The absence of a proper equipment in the setting of a HMB presents the biggest obstacle to evaluating this technology. However, some promising equipment have been analyzed in the treatment of other products than human milk, like donkey milk or swine plasma. This equipment, a pilot-scale SurePure Turbulator UV-C reactor system, creates a turbulent flow and is designed for continuous flow inactivation of turbid fluids. Considering that it is operating at a flow rate of 4,000 L/h, depending on the UV dose applied, the time to treat 1 L would be around 1 min. Papademas et al. (75) tested this device with 7 L of artificially inoculated (L. innocua, S. aureus, B. cereus, Cronobacter sakazakii, E. coli, Salmonella enteriditis; 1 × 105 CFU/mL) donkey milk and observed a complete inactivation at doses in the range of 200–600 J/L, except for L. innocua who need a dose of 1,100 J/L. By using the same prototype, a series of papers (76, 77) of the same group confirmed the capability of Sure Pure Turbulator UV-C treatment system to inactivate significant levels of swine enveloped and non-enveloped viruses as well as bacterial strains (Salmonella typhimurium, Salmonella choleraesuis, Enterococcus faecium) inoculated in commercially collected porcine or bovine plasma.

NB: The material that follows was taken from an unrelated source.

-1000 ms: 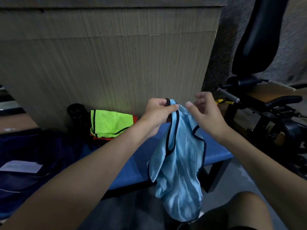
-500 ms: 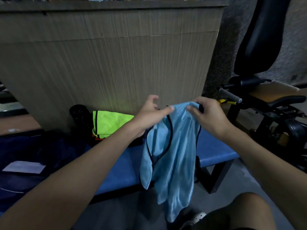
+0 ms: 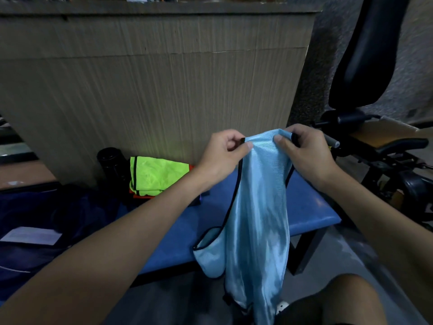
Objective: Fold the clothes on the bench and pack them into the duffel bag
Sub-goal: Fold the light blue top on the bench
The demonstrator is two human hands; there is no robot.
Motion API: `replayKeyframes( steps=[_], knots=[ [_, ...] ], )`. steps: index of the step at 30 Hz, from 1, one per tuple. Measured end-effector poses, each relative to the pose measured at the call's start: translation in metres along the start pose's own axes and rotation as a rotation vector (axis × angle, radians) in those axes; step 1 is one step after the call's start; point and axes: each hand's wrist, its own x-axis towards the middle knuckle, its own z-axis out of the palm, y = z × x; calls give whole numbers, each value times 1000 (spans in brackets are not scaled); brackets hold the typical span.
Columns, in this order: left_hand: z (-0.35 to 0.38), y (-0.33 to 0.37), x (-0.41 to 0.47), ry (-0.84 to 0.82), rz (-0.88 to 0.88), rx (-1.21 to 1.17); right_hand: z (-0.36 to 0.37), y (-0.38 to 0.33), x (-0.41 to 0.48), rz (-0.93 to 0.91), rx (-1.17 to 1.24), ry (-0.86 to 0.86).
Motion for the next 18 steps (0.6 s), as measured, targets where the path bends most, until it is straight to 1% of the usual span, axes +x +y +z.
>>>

Regarding the effect of UV-C on the elimination of bacterial spores present in human milk, there are no published data. However, there are promising data on the ability of UVC irradiation to eliminate bacterial spores present in different liquids such as orange juice (78), distilled water (79), coconut water (80), platelet concentrates containing Ringer’s solution (81) or grape and apple juices (82).

5.2 Microwave treatment

Almost all international procedural guidelines forbid using household microwaves to defrost or heat-treat HM. This advice is mainly based on two studies that showed how using a household microwave to treat HM caused degradation of IgA and lysozyme and a quicker development of E. coli (83, 84). However, the methodology employed in these articles have been called into doubt (85) and a growing number of papers demonstrate that this technique is more harmless than previously believed (8693).

To treat samples of DHM by microwave heating (MWH) and examine the impact on bioactive components of human milk, Malinowska-Panczyk et al. (93) evaluated a prototype microwave device where the temperature is maintained constant for a short period of time. While baseline lipase and TGF-B2 levels were lowered, like in milk that had been treated with HoP, lactoferrin and IgA were better conserved. Additionally, the treatment with MWH had a greater detrimental impact on the concentration and activity of lysozyme. Inoculated microbiota (1 × 105 CFU/mL) was also shown to be inactivated following microwave heating at 62.5°C or 66°C for 5 or 3 min, respectively. The same team reported that, compared to the HoP method, pasteurization of HM using MW heating under controlled circumstances resulted in decreased loss of Brain derived neurotrophic factor and Glial cell line-derived neurotrophic factor (91).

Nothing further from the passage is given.